▶ [PROMPT]: Bring together copies of the lines in the data below that contain the word "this".

%%

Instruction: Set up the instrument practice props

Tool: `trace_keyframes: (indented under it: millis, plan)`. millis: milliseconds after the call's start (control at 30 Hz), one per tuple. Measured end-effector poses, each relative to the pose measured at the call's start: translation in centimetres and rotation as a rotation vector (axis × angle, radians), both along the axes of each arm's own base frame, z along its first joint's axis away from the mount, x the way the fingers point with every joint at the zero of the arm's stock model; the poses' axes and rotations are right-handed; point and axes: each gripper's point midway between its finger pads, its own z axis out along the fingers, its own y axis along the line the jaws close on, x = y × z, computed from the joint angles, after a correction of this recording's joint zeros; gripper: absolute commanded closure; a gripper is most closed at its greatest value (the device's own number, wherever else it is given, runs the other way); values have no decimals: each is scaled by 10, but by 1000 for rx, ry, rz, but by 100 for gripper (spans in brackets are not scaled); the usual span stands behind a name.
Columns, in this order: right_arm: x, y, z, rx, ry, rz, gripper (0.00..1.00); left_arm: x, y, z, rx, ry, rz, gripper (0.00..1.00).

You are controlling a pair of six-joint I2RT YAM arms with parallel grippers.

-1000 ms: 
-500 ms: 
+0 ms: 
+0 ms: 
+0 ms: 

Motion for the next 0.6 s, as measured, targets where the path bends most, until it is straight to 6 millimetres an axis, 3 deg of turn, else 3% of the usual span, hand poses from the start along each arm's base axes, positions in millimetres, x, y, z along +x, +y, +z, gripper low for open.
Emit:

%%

▶ [FINISHED EXERCISE]:
Tool: `trace_keyframes: (indented under it: millis, plan)`. millis: milliseconds after the call's start (control at 30 Hz), one per tuple. Measured end-effector poses, each relative to the pose measured at the call's start: translation in centimetres and rotation as a rotation vector (axis × angle, radians), both along the axes of each arm's own base frame, z along its first joint's axis away from the mount, x the way the fingers point with every joint at the zero of the arm's stock model; the poses' axes and rotations are right-handed; point and axes: each gripper's point midway between its finger pads, its own z axis out along the fingers, its own y axis along the line the jaws close on, x = y × z, computed from the joint angles, after a correction of this recording's joint zeros; gripper: absolute commanded closure; a gripper is most closed at its greatest value (the device's own number, wherever else it is given, runs the other way); values have no decimals: each is scaled by 10, but by 1000 for rx, ry, rz, but by 100 for gripper (spans in brackets are not scaled); the usual span stands behind a name.
Columns, in this order: right_arm: x, y, z, rx, ry, rz, gripper (0.00..1.00); left_arm: x, y, z, rx, ry, rz, gripper (0.00..1.00).

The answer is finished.